I sat in a café down the street from Seattle’s Paramount Theatre, counting the guys in Unknown Pleasures T-shirts go past. I’m not above it. I have my own Unknown Pleasures shirt, but I elected not to wear it that evening. I bought mine at a Peter Hook concert last year. I didn’t wear something else to avoid controversy, but because it just seemed so obvious. Not everyone else felt the same way.

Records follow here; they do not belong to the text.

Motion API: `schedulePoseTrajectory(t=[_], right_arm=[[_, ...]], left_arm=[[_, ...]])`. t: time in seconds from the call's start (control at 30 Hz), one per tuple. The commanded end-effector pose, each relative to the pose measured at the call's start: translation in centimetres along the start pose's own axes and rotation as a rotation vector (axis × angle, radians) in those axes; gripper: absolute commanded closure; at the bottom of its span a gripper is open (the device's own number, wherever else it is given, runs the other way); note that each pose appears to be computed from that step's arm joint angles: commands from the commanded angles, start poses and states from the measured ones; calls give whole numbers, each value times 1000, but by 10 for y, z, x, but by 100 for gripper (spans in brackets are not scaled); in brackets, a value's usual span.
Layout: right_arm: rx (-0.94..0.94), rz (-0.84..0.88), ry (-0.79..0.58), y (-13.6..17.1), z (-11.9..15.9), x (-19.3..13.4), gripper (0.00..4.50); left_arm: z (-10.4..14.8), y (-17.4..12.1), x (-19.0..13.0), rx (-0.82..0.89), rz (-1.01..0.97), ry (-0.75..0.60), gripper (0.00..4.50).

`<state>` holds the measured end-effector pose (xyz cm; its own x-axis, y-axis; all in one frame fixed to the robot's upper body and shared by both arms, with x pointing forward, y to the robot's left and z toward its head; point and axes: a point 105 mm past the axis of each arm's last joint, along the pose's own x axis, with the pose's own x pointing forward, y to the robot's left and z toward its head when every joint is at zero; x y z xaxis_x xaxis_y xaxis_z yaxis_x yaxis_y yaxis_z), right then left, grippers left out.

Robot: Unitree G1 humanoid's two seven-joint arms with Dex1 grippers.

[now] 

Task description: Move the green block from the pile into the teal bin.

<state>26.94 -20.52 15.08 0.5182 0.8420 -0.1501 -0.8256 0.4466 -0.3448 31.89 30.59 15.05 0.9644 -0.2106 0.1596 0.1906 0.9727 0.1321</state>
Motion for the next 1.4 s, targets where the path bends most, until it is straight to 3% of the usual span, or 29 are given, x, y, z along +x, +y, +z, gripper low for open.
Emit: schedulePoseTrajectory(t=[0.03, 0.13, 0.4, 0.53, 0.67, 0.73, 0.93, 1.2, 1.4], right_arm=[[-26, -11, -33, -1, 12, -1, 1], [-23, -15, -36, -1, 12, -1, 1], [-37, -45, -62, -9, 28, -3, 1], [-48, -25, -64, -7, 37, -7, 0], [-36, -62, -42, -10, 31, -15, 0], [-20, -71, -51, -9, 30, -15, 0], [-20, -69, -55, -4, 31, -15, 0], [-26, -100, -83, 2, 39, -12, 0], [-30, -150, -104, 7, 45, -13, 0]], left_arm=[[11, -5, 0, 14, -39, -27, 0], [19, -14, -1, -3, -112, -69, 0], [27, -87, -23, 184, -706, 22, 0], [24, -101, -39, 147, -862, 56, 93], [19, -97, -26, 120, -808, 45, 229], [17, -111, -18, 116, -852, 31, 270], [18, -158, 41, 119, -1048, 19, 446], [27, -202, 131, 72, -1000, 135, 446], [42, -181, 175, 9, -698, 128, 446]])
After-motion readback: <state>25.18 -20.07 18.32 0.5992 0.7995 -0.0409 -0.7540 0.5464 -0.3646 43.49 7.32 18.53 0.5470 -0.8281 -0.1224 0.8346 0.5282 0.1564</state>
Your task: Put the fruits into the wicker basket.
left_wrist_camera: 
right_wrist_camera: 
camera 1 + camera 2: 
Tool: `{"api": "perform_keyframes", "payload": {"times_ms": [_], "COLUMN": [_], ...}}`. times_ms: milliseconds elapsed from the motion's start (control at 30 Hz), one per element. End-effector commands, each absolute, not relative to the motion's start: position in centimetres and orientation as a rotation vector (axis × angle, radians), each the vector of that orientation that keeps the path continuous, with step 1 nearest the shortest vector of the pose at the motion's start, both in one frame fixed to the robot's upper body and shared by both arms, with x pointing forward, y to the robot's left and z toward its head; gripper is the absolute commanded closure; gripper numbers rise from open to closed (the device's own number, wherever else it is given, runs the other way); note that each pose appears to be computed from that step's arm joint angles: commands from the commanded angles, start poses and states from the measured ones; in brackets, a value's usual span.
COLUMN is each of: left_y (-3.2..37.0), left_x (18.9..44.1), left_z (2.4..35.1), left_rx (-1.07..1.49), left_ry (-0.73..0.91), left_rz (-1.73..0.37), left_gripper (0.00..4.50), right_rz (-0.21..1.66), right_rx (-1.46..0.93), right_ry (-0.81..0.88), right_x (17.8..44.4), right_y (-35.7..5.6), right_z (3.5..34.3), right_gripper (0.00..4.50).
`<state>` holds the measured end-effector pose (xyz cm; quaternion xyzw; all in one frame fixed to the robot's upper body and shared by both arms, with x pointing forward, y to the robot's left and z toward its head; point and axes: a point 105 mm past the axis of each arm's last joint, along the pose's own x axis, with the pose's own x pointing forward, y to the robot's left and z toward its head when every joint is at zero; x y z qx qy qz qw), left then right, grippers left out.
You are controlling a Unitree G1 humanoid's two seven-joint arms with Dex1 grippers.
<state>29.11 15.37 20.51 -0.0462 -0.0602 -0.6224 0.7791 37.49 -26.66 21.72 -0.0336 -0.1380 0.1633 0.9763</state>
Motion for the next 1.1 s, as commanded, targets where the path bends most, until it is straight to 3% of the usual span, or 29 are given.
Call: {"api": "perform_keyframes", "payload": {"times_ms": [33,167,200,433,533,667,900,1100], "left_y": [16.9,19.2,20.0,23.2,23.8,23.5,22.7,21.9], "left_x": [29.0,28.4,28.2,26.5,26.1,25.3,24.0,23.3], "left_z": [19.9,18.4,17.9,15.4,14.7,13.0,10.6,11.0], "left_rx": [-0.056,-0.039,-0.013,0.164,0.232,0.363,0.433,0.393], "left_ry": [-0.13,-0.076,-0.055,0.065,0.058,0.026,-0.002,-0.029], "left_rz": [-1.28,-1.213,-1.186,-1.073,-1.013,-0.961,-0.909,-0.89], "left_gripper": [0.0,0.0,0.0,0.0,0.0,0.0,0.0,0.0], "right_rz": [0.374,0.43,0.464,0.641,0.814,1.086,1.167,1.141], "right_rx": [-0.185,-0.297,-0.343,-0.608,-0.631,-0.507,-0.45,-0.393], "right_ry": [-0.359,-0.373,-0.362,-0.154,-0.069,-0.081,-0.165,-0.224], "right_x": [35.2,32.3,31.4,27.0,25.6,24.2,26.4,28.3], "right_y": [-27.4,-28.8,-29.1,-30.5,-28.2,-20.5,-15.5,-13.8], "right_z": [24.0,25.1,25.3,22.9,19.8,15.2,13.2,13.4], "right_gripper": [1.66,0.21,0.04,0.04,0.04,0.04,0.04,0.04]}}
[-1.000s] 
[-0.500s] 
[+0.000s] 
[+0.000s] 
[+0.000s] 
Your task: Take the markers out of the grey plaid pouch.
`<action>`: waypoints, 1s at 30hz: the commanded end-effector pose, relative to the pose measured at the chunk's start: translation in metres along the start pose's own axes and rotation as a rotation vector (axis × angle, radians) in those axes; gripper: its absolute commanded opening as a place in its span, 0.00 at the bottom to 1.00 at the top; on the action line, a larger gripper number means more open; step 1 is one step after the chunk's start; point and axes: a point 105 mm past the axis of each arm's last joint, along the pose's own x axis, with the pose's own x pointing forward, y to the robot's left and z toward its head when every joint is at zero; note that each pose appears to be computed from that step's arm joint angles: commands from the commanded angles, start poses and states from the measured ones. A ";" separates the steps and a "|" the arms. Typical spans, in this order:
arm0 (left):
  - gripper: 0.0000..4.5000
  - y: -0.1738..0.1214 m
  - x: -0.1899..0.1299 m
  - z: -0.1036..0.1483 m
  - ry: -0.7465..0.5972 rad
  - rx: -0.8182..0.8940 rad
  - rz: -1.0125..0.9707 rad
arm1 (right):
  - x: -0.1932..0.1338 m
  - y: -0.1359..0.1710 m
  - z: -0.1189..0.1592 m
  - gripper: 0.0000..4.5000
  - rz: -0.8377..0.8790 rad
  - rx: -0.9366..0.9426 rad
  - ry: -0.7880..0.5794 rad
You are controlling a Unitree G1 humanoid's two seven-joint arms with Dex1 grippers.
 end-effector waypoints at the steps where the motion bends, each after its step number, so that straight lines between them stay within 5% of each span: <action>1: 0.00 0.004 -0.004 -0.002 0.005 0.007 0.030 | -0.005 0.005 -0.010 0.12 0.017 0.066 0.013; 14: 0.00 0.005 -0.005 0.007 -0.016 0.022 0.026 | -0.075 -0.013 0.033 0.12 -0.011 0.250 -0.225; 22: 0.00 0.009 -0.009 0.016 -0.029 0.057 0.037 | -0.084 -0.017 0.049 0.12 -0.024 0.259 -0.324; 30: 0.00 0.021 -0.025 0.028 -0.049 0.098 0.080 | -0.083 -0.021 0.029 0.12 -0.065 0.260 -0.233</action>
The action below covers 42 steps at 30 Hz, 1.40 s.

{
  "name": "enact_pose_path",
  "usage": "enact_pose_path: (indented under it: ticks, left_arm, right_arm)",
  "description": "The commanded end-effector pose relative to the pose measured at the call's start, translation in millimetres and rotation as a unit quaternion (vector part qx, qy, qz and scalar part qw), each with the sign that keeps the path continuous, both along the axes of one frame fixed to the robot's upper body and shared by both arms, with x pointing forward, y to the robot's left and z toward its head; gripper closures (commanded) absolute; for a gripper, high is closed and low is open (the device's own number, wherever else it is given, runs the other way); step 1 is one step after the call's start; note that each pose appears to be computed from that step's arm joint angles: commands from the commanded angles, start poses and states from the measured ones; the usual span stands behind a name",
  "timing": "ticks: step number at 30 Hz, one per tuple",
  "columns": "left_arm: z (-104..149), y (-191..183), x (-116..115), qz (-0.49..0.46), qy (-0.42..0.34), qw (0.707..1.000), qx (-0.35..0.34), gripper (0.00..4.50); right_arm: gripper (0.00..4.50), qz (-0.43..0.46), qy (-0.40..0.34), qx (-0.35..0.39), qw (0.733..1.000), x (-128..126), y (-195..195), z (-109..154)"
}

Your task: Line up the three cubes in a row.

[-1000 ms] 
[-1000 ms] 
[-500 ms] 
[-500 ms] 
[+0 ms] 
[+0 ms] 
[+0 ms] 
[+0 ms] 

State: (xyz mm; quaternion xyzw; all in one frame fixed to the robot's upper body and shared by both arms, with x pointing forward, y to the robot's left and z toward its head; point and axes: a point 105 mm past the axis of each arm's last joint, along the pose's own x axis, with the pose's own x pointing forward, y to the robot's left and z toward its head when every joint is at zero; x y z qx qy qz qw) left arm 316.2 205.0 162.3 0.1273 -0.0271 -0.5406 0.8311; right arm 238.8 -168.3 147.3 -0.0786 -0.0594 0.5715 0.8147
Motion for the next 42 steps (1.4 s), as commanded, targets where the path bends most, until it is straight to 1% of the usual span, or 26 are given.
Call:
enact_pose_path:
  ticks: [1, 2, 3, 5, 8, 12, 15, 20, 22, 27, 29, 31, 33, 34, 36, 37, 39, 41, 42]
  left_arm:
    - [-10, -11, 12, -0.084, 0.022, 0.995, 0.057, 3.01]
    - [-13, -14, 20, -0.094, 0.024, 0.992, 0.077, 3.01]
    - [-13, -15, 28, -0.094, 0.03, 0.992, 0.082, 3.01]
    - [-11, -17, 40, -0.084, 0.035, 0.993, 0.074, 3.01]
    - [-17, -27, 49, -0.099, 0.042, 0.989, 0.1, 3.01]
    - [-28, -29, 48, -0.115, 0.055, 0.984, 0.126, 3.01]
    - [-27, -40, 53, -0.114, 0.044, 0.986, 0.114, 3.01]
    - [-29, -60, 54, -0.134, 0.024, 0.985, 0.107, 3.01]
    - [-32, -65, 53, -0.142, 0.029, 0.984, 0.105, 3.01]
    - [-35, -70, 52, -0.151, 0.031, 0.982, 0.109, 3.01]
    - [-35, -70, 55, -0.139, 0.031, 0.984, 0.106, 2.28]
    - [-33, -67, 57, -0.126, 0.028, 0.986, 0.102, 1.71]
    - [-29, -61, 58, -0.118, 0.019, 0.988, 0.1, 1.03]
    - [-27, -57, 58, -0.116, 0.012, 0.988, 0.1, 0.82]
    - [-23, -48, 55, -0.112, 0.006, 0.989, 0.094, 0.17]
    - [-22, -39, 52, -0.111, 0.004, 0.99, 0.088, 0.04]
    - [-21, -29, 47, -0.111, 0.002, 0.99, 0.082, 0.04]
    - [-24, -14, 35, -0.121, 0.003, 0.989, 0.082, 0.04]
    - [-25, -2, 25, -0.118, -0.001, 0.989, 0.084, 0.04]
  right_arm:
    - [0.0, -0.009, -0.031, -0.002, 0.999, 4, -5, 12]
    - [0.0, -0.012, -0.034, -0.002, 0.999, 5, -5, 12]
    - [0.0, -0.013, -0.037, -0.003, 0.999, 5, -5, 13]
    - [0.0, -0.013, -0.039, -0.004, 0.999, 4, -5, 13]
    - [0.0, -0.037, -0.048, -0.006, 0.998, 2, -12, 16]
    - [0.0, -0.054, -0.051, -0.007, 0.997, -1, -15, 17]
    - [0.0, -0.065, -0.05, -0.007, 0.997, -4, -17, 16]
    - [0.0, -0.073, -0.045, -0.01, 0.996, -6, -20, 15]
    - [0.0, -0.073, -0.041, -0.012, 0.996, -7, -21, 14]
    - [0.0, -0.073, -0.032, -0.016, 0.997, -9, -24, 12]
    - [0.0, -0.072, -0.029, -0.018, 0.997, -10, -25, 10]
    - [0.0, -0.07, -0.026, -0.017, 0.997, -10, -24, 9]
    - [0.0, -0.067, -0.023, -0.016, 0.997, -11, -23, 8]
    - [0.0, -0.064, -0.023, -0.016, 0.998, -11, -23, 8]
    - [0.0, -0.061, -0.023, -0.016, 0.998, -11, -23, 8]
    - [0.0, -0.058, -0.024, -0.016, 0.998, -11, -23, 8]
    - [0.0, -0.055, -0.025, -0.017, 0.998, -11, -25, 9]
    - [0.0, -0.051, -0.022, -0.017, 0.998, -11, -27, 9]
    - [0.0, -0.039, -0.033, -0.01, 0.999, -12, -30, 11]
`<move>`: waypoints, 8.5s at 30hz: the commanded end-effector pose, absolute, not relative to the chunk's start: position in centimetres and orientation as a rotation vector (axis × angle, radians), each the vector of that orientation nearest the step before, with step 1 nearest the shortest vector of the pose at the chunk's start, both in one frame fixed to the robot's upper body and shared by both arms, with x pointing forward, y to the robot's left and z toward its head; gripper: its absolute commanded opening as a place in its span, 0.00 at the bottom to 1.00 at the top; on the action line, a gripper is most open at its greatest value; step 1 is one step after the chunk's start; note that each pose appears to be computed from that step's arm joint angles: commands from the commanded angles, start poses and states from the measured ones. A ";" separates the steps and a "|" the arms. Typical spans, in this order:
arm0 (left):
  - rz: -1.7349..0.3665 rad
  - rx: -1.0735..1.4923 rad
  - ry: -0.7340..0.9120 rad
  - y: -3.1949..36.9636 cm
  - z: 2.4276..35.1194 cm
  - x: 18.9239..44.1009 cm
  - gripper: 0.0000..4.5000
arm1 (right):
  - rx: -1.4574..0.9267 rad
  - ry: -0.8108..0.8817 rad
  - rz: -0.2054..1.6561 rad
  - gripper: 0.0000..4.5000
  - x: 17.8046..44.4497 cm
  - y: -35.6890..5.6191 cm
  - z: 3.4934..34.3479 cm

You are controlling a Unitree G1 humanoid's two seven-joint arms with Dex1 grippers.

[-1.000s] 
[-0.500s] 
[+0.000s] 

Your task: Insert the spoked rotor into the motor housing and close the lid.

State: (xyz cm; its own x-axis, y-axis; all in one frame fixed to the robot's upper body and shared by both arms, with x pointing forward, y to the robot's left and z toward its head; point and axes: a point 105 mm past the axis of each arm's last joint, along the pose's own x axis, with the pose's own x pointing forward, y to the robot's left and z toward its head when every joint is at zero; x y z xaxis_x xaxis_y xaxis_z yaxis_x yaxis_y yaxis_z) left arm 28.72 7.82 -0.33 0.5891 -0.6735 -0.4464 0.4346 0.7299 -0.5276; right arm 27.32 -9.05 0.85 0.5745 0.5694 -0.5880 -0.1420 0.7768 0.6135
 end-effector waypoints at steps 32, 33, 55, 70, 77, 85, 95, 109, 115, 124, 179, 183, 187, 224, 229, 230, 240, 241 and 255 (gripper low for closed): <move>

These days New Order is more famous for in-fighting between Bernard Sumner and ex-bassist Hook than making new music. The group treads on its rock royalty roots. How often do you get to see members of Joy Division make music? As fans, it’s easy to say, “Get over it,” to stop calling each “twatto” and play some damned music. It makes you want to shake guys like Morrissey. But we’re not in it, we don’t understand the hurt feelings or backstage subterfuge. Hook claims that Sumner stole the New Order name from him. While Hook is playing smaller clubs doing Joy Division and New Order records from front to back, Sumner and OG member Stephen Morris can use the name recognition to pack in the audiences at bigger venue.
My biggest complaint about Peter Hook and the Light is that Hook doesn’t have the vocal chops to pull off the Sumner-led New Order material. His low growl perfectly suits the Ian Curtis material, but sounds off when attempting songs like “Age of Consent” and “Blue Monday.” After seeing Sumner and New Order at the Paramount, I have the same complaint. The show may have been bigger, but Sumner is no longer able (or willing) to pull off Sumner.
Sumner has never been the most dynamic vocalist. In fact, he may have invented the disaffected lead singer affect. But during New Order’s 18 song set, leaning heavy on the band’s old favorites and some Joy Division chestnuts, Sumner’s vocals were completely drowned out by his cohorts. Both times I’ve seen him and the Light, Hooky seemed like he was giving it his all, despite his limitations as a frontman. Hell, he is pumping out 30-song sets this summer. On the other hand, Sumner appeared to be treading on nostalgia and in many cases, the strength of the songs carried the concert and made it a success.
How can you argue with seeing most of the original New Order play songs like “Ceremony,” “Age of Consent” and “Your Silent Face”? The band sounded absolutely great (even if Hooky has accused new bassist Phil Cunnigham of miming over pre-recorded basslines). The crowd dug into “Bizarre Love Triangle” and “True Faith,” dancing and singing along with sheer exuberance. It could have been a sweaty night in Ibiza, save Sumner’s performance, which felt almost geriatric.
After finishing the first set with “Blue Monday” and “Temptation,” the band returned for a three-song encore of Joy Division songs. Sumner treated these covers with reverence, pushing us to dance during “Transmission,” upping the dread with “Atmosphere” before ending things with requisite closer “Love Will Tear Us Apart.” And as for all those guys in the Joy Division shirts? Have no fear! Sumner himself sported one.